How a Loop Recorder Can Lead to a Pacemaker
These two devices sometimes appear in the same patient’s story, one after the other. A loop recorder identifies a problem, and a pacemaker solves it. In one clinical study published in Biomedicines, 34% of patients who received a loop recorder eventually needed a pacemaker or defibrillator based on what the recorder found. The most common trigger was long pauses in heart activity, detected in 83% of those who went on to need a pacemaker. Bradycardia accounted for another 33%, with heart block and atrial fibrillation less common.
This is exactly the pathway these devices are designed for. Your doctor suspects a heart rhythm problem is causing your symptoms but can’t catch it on a standard test. The loop recorder provides the evidence. If that evidence reveals a rhythm slow or erratic enough to need correction, a pacemaker becomes the next step. If the recorder finds nothing significant, you may have avoided a pacemaker entirely.
MRI Compatibility
Both devices are generally compatible with MRI scans, but with different considerations. Loop recorders can be scanned safely, though the device may create signal artifacts on the recording that can mimic a fast heart rhythm. These artifacts are not harmful but need to be recognized so they aren’t mistaken for a real event.

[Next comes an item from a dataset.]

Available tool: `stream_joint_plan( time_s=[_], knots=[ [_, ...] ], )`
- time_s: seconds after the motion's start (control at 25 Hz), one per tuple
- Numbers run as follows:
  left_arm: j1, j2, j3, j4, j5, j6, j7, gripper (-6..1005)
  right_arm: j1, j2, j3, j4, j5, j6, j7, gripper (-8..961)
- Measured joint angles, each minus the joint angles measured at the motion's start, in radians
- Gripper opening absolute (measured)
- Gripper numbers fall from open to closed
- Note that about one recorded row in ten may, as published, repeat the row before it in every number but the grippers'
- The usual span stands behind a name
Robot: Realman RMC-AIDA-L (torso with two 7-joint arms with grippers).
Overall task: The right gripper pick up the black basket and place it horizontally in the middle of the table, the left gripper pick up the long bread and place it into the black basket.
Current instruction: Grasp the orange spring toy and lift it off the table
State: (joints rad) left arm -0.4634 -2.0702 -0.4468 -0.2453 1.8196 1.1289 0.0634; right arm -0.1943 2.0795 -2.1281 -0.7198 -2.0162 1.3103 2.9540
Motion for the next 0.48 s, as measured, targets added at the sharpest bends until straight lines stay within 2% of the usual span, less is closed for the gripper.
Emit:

Pacemakers require stricter safety protocols for MRI. Most modern pacemakers are labeled “MRI conditional,” meaning scans can be performed as long as specific conditions are met. These include verifying the pacemaker is functioning properly beforehand, monitoring the patient with pulse oximetry during the scan, and having resuscitation equipment on site. Pacing thresholds need to be checked, and the device may need to be temporarily reprogrammed before you enter the scanner. If you have either device and need an MRI, your care team will coordinate with the imaging center to ensure safety.

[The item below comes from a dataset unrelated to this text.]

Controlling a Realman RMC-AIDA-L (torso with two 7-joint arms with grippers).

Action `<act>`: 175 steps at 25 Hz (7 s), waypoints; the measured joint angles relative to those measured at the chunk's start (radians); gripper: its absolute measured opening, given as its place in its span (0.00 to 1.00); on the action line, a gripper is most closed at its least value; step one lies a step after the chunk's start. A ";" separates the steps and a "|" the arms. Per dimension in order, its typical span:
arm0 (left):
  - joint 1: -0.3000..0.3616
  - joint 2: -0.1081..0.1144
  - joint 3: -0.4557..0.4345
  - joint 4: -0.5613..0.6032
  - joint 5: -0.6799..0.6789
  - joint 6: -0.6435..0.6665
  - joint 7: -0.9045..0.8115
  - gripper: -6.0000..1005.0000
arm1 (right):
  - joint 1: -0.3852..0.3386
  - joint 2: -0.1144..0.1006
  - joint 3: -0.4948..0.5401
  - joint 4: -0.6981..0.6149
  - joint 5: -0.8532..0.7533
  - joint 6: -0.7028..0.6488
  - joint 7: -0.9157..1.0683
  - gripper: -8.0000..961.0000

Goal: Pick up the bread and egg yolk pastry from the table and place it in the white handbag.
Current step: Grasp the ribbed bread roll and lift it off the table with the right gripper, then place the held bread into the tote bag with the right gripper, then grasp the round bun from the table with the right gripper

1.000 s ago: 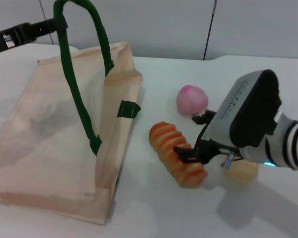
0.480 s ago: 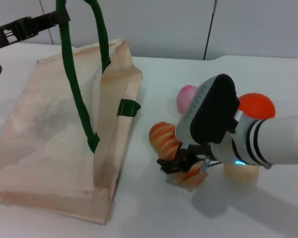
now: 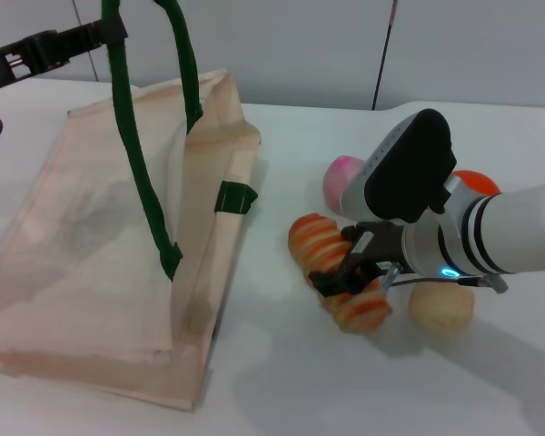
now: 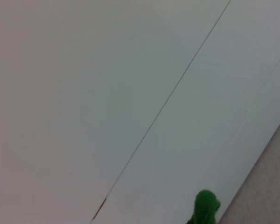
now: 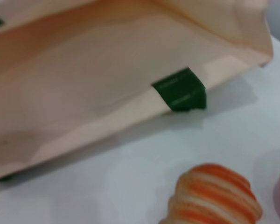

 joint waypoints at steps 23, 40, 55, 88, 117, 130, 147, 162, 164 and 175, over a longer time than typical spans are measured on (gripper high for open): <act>-0.003 0.001 0.000 -0.014 0.000 0.000 0.003 0.13 | 0.066 0.005 0.070 0.101 0.003 -0.062 0.026 0.68; 0.004 0.004 0.000 -0.014 -0.003 -0.011 0.003 0.13 | 0.029 0.004 0.102 0.019 0.006 -0.067 0.012 0.52; -0.019 0.011 0.007 -0.014 0.000 -0.058 -0.003 0.13 | -0.083 0.004 0.197 -0.287 -0.001 -0.188 -0.136 0.44; -0.150 0.016 0.014 -0.038 0.005 -0.254 -0.060 0.13 | 0.244 0.018 -0.388 -0.121 -0.191 0.325 -0.144 0.38; -0.004 0.047 -0.092 -0.039 -0.126 -0.162 -0.052 0.13 | 0.052 0.008 -0.337 -0.153 -0.180 0.545 -0.116 0.82; 0.057 0.036 -0.231 -0.038 -0.123 0.011 -0.048 0.13 | -0.207 -0.008 -0.187 -0.354 -0.230 0.524 -0.134 0.93; 0.069 0.035 -0.231 -0.038 -0.118 0.038 -0.040 0.13 | -0.249 0.001 0.241 -0.454 -0.142 -0.292 -0.133 0.93; 0.068 0.035 -0.232 -0.038 -0.120 0.039 -0.040 0.13 | -0.114 0.003 0.338 -0.173 -0.119 -0.477 -0.157 0.93; 0.068 0.035 -0.232 -0.038 -0.119 0.038 -0.040 0.13 | -0.109 0.003 0.345 -0.159 -0.119 -0.480 -0.157 0.93; 0.069 0.035 -0.232 -0.038 -0.119 0.038 -0.040 0.13 | -0.105 0.004 0.411 -0.127 -0.167 -0.536 -0.154 0.93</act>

Key Differences at a Glance
- Purpose: A loop recorder diagnoses rhythm problems. A pacemaker treats them.
- Leads: A loop recorder sits under the skin with no wires in the heart. A pacemaker has leads threaded into the heart chambers.
- Procedure time: Loop recorder implantation takes 10 to 15 minutes. Pacemaker implantation takes significantly longer.
- Battery life: Loop recorders last up to 4.5 years. Pacemakers last 5 to 12 years depending on the type.
- What it does to your heart: A loop recorder changes nothing about your heartbeat. A pacemaker actively sends electrical pulses to keep your heart rate steady.